What you will do - The entries below contain a line with "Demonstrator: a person" and a line with "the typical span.". Quote exactly those two lines and all lines between them.

Items listed in a dataset -
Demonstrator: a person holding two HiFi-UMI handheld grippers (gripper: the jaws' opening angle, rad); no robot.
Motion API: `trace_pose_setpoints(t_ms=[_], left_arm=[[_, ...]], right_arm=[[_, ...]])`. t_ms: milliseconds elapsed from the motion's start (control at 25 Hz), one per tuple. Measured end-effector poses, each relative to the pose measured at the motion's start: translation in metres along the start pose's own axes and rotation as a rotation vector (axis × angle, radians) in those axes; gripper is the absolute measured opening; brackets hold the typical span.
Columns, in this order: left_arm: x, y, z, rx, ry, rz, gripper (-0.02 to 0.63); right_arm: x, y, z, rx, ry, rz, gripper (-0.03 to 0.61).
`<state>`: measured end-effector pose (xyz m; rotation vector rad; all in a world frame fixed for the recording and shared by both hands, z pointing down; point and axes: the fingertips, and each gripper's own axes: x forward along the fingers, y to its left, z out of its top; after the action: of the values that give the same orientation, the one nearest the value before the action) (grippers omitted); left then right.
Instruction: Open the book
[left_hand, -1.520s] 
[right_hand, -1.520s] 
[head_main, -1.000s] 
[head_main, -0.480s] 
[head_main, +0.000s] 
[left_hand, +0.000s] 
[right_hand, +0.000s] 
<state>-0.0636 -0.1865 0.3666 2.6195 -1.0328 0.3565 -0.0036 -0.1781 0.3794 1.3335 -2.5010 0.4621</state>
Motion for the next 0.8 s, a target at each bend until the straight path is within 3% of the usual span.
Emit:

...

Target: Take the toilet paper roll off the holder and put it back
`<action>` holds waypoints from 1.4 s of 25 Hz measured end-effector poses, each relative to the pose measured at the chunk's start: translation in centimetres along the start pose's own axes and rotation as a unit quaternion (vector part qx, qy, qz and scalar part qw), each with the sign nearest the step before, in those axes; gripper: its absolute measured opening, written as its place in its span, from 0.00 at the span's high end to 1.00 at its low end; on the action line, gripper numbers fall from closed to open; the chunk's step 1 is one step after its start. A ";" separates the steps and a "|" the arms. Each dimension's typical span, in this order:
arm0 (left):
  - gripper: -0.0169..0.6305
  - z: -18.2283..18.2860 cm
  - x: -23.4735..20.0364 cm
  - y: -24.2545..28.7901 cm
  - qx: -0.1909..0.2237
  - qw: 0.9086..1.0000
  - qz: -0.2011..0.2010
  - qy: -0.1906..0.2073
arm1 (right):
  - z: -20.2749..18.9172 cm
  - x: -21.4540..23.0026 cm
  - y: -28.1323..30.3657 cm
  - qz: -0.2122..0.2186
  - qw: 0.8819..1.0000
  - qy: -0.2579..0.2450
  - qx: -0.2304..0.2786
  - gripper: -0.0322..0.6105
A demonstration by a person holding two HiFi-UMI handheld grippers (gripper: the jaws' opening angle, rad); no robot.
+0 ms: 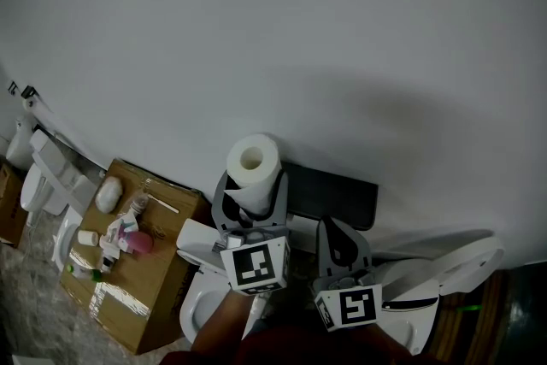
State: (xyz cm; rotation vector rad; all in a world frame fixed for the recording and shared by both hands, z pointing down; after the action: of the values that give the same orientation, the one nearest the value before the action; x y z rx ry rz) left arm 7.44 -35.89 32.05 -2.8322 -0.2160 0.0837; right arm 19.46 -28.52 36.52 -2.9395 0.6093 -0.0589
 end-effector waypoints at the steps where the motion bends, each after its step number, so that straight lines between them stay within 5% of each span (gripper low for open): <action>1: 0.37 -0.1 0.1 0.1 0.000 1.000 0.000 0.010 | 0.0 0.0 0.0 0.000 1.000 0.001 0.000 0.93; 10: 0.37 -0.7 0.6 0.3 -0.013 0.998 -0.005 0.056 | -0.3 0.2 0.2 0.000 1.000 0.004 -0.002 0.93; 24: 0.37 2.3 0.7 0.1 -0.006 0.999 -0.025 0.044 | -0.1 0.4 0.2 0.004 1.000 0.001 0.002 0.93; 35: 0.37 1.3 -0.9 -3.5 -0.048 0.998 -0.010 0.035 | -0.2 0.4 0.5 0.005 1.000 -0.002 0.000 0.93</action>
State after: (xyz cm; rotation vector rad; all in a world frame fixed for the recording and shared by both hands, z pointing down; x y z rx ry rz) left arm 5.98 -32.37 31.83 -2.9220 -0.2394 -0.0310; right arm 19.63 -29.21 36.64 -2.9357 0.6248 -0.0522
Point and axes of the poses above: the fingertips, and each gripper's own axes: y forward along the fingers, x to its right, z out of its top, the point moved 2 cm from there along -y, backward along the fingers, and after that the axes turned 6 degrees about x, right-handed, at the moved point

Finished exercise -
Demonstrator: a person holding two HiFi-UMI handheld grippers (gripper: the jaws' opening angle, rad); no robot.
Motion API: `trace_pose_setpoints(t_ms=[_], left_arm=[[_, ...]], right_arm=[[_, ...]])`. t_ms: milliseconds elapsed from the motion's start (control at 25 Hz), one per tuple. Measured end-effector poses, each relative to the pose measured at the motion's start: translation in metres along the start pose's own axes and rotation as a rotation vector (axis × angle, radians) in those axes; gripper is the absolute measured opening; brackets hold the typical span.

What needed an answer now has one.